Marlene Marques Ávila
Esses dias o mundo tomou conhecimento que um homem havia se tornado o primeiro trilionário da História. Fico pensando o que vem à cabeça das pessoas ao tomar conhecimento de tal fato. Eu, fiquei tentando entender, mas confesso, foge do meu alcance, primeiro porque não faço a menor ideia do tanto que alguém possui para ser assim nomeado; segundo porque penso que por mais que alguém trabalhe toda uma vida e consiga as mais lucrativas recompensas por esse trabalho, isso não seria o suficiente para torná-lo um trilionário.
Assim, a reflexão seguinte, é sobre quantos alguéns, essa pessoa precisou para acumular tal riqueza, ou seja, quantos trabalharam durante quanto tempo para UM tornar-se trilionário. É então que Marx e suas ideias sobre a produção, apropriação e controle da riqueza entram na história.
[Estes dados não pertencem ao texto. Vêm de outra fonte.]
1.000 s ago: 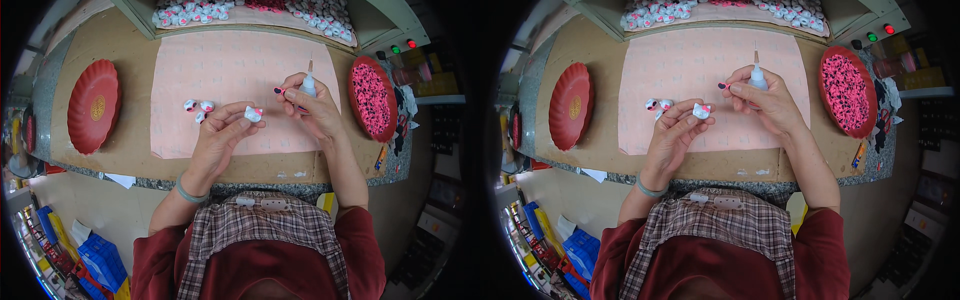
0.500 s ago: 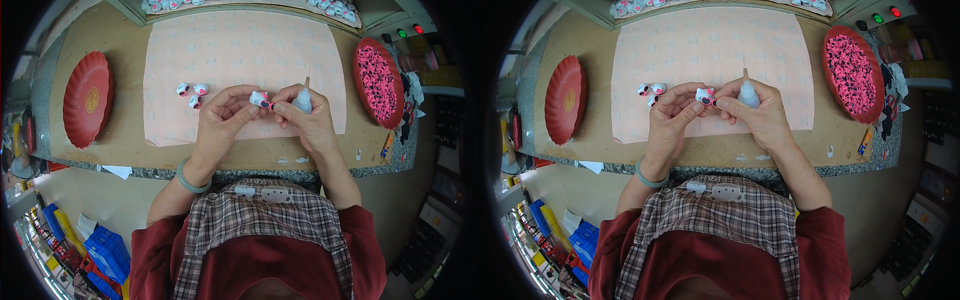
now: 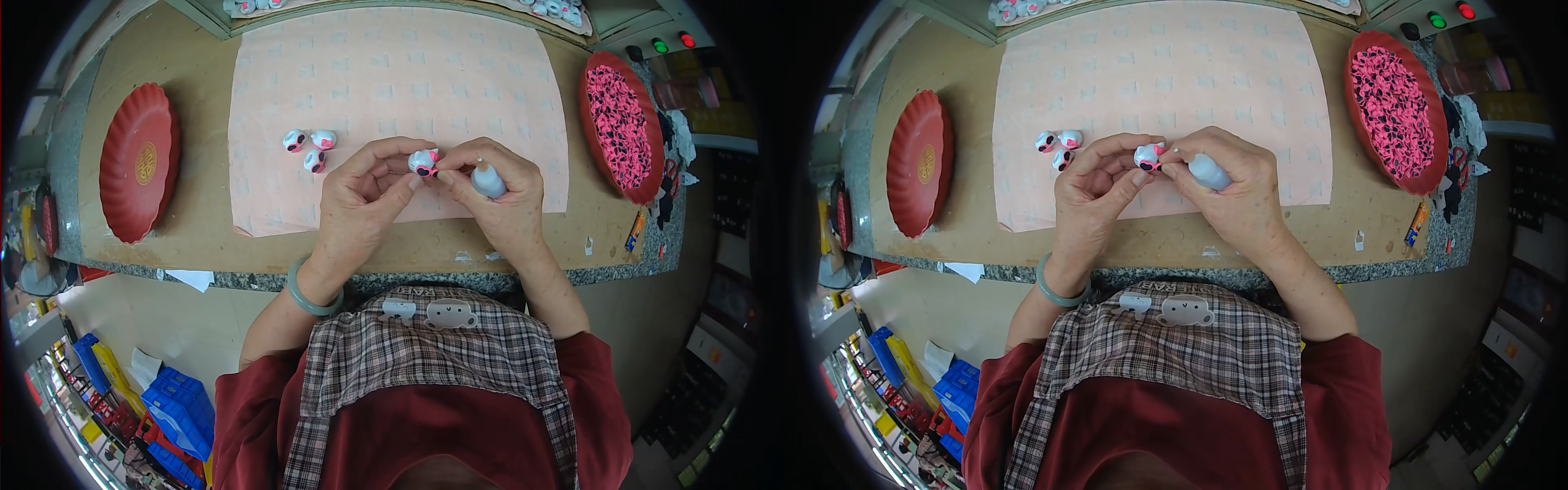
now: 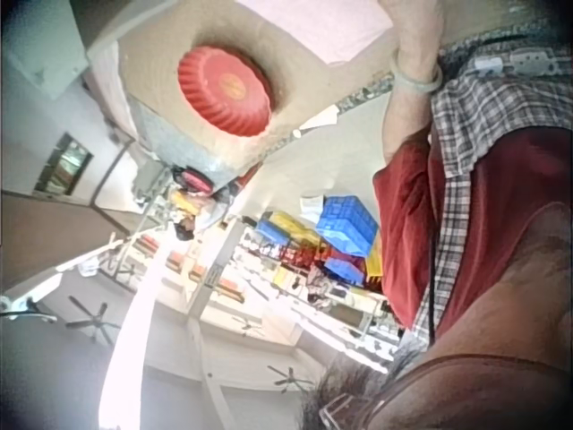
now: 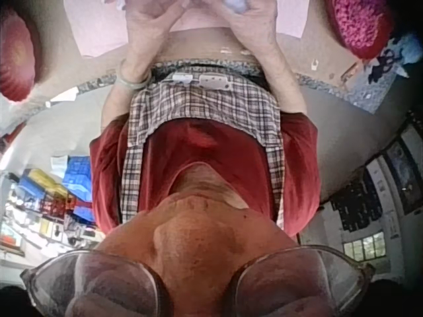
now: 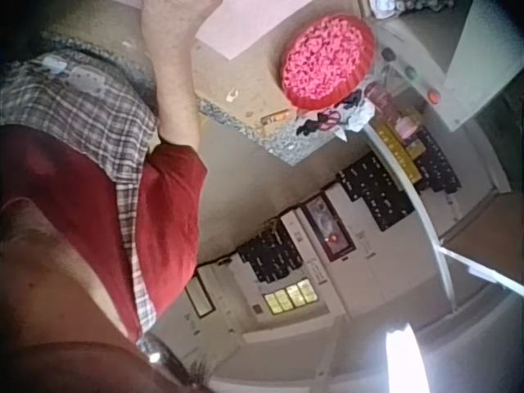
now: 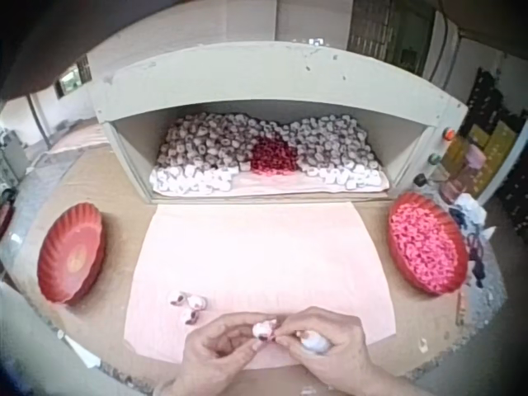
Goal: The person retrieves figurine heads from an upper shelf, applies glue to them using a precision bottle, attaches small accessories by hand, and places the assembled pieces on the mat.
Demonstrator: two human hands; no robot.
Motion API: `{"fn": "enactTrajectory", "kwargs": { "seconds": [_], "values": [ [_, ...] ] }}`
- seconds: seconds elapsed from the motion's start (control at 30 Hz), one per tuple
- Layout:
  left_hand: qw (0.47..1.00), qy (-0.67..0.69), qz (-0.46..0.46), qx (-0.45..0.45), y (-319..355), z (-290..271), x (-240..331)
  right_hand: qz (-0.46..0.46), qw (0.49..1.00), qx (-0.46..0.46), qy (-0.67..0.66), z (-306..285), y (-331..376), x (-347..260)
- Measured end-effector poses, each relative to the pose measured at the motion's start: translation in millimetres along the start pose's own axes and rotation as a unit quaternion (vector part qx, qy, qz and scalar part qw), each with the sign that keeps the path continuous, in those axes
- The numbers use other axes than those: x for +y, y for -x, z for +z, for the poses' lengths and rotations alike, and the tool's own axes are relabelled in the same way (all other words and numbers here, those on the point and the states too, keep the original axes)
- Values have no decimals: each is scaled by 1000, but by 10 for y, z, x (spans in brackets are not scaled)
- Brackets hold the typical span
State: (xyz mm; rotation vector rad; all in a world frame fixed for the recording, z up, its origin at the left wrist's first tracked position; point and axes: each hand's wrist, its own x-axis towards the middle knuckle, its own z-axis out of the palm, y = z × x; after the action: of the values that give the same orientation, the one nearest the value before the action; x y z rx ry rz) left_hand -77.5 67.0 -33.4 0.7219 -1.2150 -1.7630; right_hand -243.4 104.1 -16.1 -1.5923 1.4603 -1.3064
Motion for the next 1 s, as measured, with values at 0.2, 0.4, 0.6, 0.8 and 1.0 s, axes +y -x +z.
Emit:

Um trilionário representa o ápice da concentração do capital e da apropriação do trabalho social, e do acúmulo de poder. O fato de, nesse momento da história, alguém se tornar o primeiro trilionário é revelador do grau de privatização da riqueza coletiva da humanidade (1).
Então comecei a divagar, quantas pessoas poderiam ser ajudadas com apenas uma parcela insignificante dessa riqueza, dada a sua grandeza. Bem ao lado do país onde vive o trilionário, há uma ilha com cerca de 10 milhões de pessoas, que há anos vive sob o bloqueio econômico promovido pelo vizinho onipotente.
Ilhada, Cuba enfrenta desde os anos 1960 o bloqueio comercial promovido pelos Estados Unidos. Apesar disso, se destacou como modelo de saúde pública ao optar pela medicina preventiva e alcançar invejáveis indicadores de saúde. Contudo, com a ofensiva realizada pelo atual governo estadunidense, o sistema de saúde cubano enfrenta grandes desafios com as perdas financeiras que afetam diretamente a quantidade e a qualidade do serviço prestado.
No ápice da crise atual, o governo cubano dolarizou a economia buscando divisas, em consequência, se deteriorou a qualidade de vida da maioria das famílias que recebem o salário em peso cubano. Em Cuba faltam energia e transporte público por causa da escassez de combustível, dá para sobreviver? Sim, dá para sobreviver sem esses itens. Mas também falta água e alimentos. Como sobreviver?
Voltando ao trilionário, procurei dados para fazer uma comparação grosseira, eu sei, é apenas tentativa de dar ideia do tamanho da desigualdade possibilitada pela estrutura econômica e financeira que produz um absurdo como esse. O PIB de Cuba, um país, é cerca de US$ 201,9 bilhões, enquanto a fortuna do trilionário, um indivíduo, corresponde a cerca de mil bilhões de dólares.
Em um curso que fiz recentemente sobre a sociedade, a política e a história do Brasil, cursei um módulo de Economia com o professor Ladislau Dowbor, do qual, ouvi repetidas vezes, que é missão da Economia assegurar que o dinheiro gerado pela sociedade sirva para promover boas condições de vida a todos, e que a desigualdade é fruto de um sistema institucionalizado cuja dinâmica estrutural precisa ser revertida. A pobreza em Cuba e em tantos outros países e a riqueza fabulosa de um punhado de pessoas no mundo, são as duas faces desse sistema para o qual ética humana e justiça social são conceitos desconhecidos.